I created this repo to facilitate my own work with deploying Huggingface models to Triton Inference Server. In my homelab case, I use this to create embeddings for my Qdrant embedding index.
Install the optimum-cli
tool from the Optimum
pip install optimum[exporters]
optimum-cli export onnx --model intfloat/multilingual-e5-large-instruct multilingual-e5-large-instruct
Then put the tokenizer in the directory with Python backend and the ONNX model in the directory with the ONNX backend like:
model_repository
├── ONNX-embedding-multilingual-e5-large-instruct
│ ├── 1
│ │ ├── config.json
│ │ ├── model.onnx
│ │ └── model.onnx_data
│ └── config.pbtxt
└── TOKENIZER-multilingual-e5-large-instruct
├── 1
│ ├── model.py
│ └── tokenizer
│ ├── sentencepiece.bpe.model
│ ├── special_tokens_map.json
│ ├── tokenizer.json
│ └── tokenizer_config.json
└── config.pbtxt
You can use devcontainer in VSCode to develop and test the model.

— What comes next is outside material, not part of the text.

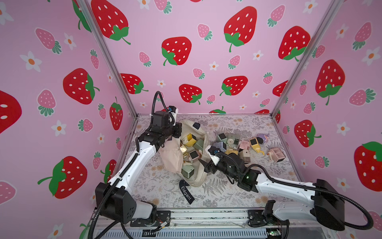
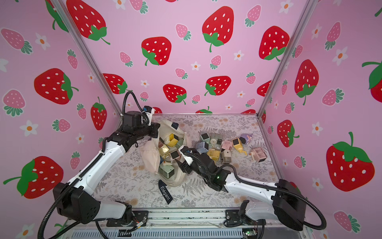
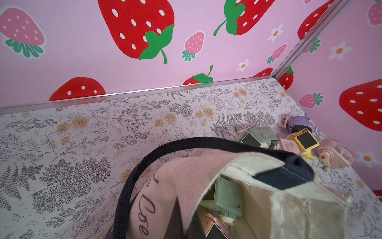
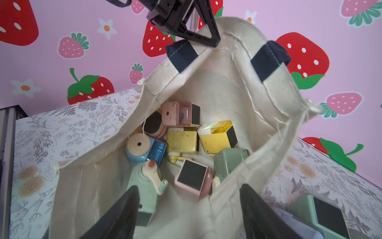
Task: Take out the pencil sharpeners from the tote bags
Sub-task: Adjust the canvas bag at the center of the board.
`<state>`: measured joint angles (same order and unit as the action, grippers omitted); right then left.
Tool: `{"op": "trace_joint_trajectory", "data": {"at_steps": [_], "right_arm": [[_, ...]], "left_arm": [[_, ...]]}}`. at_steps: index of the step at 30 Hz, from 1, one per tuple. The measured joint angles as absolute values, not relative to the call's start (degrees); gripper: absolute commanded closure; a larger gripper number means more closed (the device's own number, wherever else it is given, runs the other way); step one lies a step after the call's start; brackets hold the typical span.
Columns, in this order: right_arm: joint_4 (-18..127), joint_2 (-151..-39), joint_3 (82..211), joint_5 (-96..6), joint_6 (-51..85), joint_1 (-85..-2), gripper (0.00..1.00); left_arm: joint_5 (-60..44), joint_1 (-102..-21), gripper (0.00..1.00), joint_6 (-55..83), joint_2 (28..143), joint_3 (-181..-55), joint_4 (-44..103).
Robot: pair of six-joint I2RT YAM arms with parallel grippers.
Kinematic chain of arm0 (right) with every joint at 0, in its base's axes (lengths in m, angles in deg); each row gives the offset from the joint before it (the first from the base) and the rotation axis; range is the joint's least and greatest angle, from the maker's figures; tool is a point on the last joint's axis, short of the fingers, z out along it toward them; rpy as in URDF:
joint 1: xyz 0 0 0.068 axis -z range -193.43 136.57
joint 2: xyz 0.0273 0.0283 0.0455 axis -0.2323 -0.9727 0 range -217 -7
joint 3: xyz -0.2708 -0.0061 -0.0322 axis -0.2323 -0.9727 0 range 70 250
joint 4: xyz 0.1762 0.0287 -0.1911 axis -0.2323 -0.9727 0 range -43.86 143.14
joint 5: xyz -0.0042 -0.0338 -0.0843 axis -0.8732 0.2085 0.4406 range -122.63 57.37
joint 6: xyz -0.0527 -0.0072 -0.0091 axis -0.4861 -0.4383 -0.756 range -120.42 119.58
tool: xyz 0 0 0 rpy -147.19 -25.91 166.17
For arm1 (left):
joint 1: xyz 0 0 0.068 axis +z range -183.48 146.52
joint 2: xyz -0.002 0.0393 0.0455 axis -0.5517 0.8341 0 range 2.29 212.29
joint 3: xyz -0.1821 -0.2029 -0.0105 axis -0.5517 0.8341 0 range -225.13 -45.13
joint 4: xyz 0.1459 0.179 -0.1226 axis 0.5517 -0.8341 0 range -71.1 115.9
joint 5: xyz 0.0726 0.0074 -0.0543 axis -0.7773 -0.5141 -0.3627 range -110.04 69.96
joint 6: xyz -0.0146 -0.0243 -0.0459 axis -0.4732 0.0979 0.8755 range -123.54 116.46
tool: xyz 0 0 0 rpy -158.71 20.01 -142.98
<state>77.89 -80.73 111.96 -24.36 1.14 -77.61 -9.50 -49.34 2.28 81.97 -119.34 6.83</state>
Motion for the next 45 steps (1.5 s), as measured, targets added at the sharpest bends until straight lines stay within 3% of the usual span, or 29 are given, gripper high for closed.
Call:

Open the command palette and select Dev Container: Reopen in Container
.
Then
make run
You can query the model in the dev container or use port-forwarding to query the model from your local machine.
make query-tokenizer
make query-onnx
Example data is included by the makefile.
Checkout Triton Inference Server for more information.
Me personally use the S3 and make triton to pull the model from the S3. All you have to do is add the environment variables AWS_ACCESS_KEY_ID
, AWS_SECRET_ACCESS_KEY
and AWS_DEFAULT_REGION
to the triton container and add the argument for s3 bucket.
$ tritonserver --model-repository=s3://bucket/path/to/model/repository ...
- Perf Analyzer guide
- Add ensemble model with average pooling
- More backends
- Optimize the inference for RTX 3090